The Loop

Williams survives, Spieth falls in Round 1

August 15, 2012

__

CHERRY HILLS VILLAGE, Colo.—To be successful at the U.S. Amateur, much less win the USGA's oldest championship, requires patience, perseverance and a little bit of luck. The latter is something Chris Williams and Jordan Spieth, the No. 1 and 3 ranked amateur golfers in the world, could have used more of entering Round 1 of match play at venerable Cherry Hills CC.

Williams, a senior at Washington, and Spieth, a sophomore at Texas, easily advanced through stroke-play qualifying Monday and Tuesday. Both played well enough in fact to set up a first-round tilts against one of the survivors of the 17-player-for-14-spot playoff Wednesday morning just to get into match play. Yet instead of greeting a golfer just happy to not be heading to the Denver International Airport on the first tee, the two U.S. Walker Cup team members got all they could handle.

Williams' opponent:Peter Williamson, winner of the North & South Amateur and the Southern Amateur this summer and the eighth-ranked amateur in the world.

Spieth's foe: Thomas Pieters, the reigning NCAA champion and a first-team All-American at Illinois.

By day's end, one "favorite" was moving on and one was going home. Williams defeated Williamson, 3 and 2, while Pieters ousted Spieth, 1 up.

"To be the best you've got to beat the best," Williams said afterward when asked about his difficult first-round draw. "That's just the way you've got to think out here. You've got to have to beat some tough opponents to win, so you've got to be prepared every match."

Williams took an early lead, winning the second and fourth holes with pars, and never looked back. Williamson, a 22-year-old from Hanover, N.H., who graduated from Dartmouth last spring, struggled with his putter. The inability to hole his birdie chances prevented him from putting much pressure on Williams.

"My short game had been something that had really carried me through this summer," WIlliamson said, "so it was disappointing that I just wasn't really able to get comfortable out there."

Case in point: Williamson was 2 down on the par-4 14th but faced an eight-foot par putt that would have won him the hole after Williams missed his par try. But Williamson's putt lipped out, and then Williams rolled in a 13-foot birdie putt on the par-3 15th to stretch his lead to 3 up and essentially end the match.

Trouble with his putter was also something Spieth had been dealing with for much of the summer. Still, the two-time U.S. Junior champion and quarterfinalist at the U.S. Amateur a year ago had capitalized on solid ball striking to earn low amateur honors at the U.S. Open and make the cut at the PGA Tour's John Deere Classic and the Web.com Tour's Nationwide Children's Hospital Invitational

The highly anticipated match got off to an electric start when Spieth and Pieters tried driving the green on Cherry Hills' famed first hole. Both missed left, but Pieters holed his chip for a eagle that got him to a quick lead.
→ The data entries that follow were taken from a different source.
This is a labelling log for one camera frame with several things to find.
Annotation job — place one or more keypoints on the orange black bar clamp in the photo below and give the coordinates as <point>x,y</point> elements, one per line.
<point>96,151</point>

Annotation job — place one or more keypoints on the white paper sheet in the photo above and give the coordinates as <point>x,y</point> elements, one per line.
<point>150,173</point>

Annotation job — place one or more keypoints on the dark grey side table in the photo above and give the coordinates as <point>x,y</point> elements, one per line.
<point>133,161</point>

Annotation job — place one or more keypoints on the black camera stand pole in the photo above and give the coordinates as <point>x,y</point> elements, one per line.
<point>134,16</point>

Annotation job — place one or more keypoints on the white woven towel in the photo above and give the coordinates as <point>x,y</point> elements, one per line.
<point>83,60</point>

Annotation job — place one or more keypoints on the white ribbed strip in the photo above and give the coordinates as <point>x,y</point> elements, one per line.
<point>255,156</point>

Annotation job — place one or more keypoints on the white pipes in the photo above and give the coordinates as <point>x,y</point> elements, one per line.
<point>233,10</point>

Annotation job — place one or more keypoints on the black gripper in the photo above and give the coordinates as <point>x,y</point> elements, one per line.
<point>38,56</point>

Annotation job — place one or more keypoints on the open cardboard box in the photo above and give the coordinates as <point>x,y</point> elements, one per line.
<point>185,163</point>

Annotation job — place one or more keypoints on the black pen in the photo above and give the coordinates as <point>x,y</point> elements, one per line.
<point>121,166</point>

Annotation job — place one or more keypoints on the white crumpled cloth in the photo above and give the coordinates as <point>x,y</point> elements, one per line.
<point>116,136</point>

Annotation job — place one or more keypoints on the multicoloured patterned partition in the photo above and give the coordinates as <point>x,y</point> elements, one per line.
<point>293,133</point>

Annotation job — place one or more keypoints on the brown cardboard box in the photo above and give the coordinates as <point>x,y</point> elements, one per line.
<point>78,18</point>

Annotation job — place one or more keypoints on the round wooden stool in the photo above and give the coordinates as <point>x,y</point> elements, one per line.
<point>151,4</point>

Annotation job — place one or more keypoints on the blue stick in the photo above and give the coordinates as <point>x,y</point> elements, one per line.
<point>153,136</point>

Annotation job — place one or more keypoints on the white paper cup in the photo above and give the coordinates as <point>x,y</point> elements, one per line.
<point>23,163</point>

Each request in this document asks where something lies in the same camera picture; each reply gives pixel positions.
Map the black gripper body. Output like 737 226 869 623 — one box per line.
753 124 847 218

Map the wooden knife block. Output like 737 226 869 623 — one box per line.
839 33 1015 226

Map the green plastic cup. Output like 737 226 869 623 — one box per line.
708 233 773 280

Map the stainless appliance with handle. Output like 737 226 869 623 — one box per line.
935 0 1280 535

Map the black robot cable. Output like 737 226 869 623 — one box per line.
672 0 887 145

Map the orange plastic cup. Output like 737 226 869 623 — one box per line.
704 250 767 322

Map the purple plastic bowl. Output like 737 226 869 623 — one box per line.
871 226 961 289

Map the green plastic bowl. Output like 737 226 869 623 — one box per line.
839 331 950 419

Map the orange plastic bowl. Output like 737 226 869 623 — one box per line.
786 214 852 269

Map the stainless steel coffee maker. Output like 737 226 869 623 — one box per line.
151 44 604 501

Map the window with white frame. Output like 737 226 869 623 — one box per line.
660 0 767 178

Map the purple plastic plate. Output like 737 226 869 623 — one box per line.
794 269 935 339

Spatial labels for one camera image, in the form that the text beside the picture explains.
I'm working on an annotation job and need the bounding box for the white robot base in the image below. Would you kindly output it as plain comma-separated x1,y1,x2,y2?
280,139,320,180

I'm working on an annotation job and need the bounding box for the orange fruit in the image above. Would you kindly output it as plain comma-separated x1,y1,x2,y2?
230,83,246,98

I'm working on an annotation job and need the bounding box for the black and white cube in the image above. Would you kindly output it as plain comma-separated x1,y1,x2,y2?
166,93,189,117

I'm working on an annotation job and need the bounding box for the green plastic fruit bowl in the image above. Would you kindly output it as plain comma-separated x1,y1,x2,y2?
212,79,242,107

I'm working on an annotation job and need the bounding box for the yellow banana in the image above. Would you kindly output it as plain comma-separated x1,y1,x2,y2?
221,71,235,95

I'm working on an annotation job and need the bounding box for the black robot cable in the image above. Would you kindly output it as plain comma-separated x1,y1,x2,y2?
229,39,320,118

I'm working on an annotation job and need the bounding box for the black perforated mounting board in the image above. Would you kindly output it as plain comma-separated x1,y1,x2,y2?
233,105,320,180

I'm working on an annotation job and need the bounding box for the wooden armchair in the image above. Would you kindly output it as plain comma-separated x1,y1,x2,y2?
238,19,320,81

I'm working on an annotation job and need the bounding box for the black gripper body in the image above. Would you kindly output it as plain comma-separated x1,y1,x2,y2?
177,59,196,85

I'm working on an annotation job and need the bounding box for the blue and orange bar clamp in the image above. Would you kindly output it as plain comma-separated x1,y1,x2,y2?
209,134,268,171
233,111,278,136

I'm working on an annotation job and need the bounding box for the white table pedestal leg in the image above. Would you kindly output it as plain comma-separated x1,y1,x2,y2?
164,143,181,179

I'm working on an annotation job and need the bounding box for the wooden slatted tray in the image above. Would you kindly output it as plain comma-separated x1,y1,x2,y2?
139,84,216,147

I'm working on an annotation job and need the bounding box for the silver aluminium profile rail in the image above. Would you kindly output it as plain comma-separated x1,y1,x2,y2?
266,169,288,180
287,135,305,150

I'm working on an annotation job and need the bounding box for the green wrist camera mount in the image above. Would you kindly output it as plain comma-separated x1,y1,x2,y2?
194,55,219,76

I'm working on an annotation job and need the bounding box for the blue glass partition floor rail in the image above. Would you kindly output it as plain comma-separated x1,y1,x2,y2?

A par by Spieth on the second after Pieters three-putted the hole squared the match where it stay through No. 7. Pieters proceeded to win the eight and ninth holes with a par and birdie, respectively.

Spieth came to life when his 18-foot birdie putt fell into the sidedoor on the par-4 14th, cutting Pieters advantage to 1 up. Facing a four-footer, however, on the 17th to square the match, Spieth missed the crucial try. Same on 18, when his par putt that could have extended the match to extra holes burned the edge of the cup but wouldn't drop.

"It's the short putts that just kill me, as you can see," Spieth said. "I just have to go back to work now."

Pieters' victory was all that more impressive considering his late arrival to Colorado. The 20-year-old Belgium native played last week at the European Amateur in Ireland (where he finished T-22 after an opening-round 66), which ended Saturday. His flight to the U.S. didn't get him in to town at 9 p.m. Sunday night. Without benefit of a practice round at either Cherry Hills of CommonGround GC, the companion course for stroke play, Pieters was happy simply getting into the playoff for the chance at match play.

Seeing Spieth go down in defeat was something that other players in the field took notice of. "I saw that out on the board," said Bobby Wyatt, the medalist who won his opening-round match against Taylor Hancock, 4 and 2. "It's a testament to the talent of amateur golf right now. Anybody can get beat out here on any day."

It's just a matter of the (un)luck of the draw.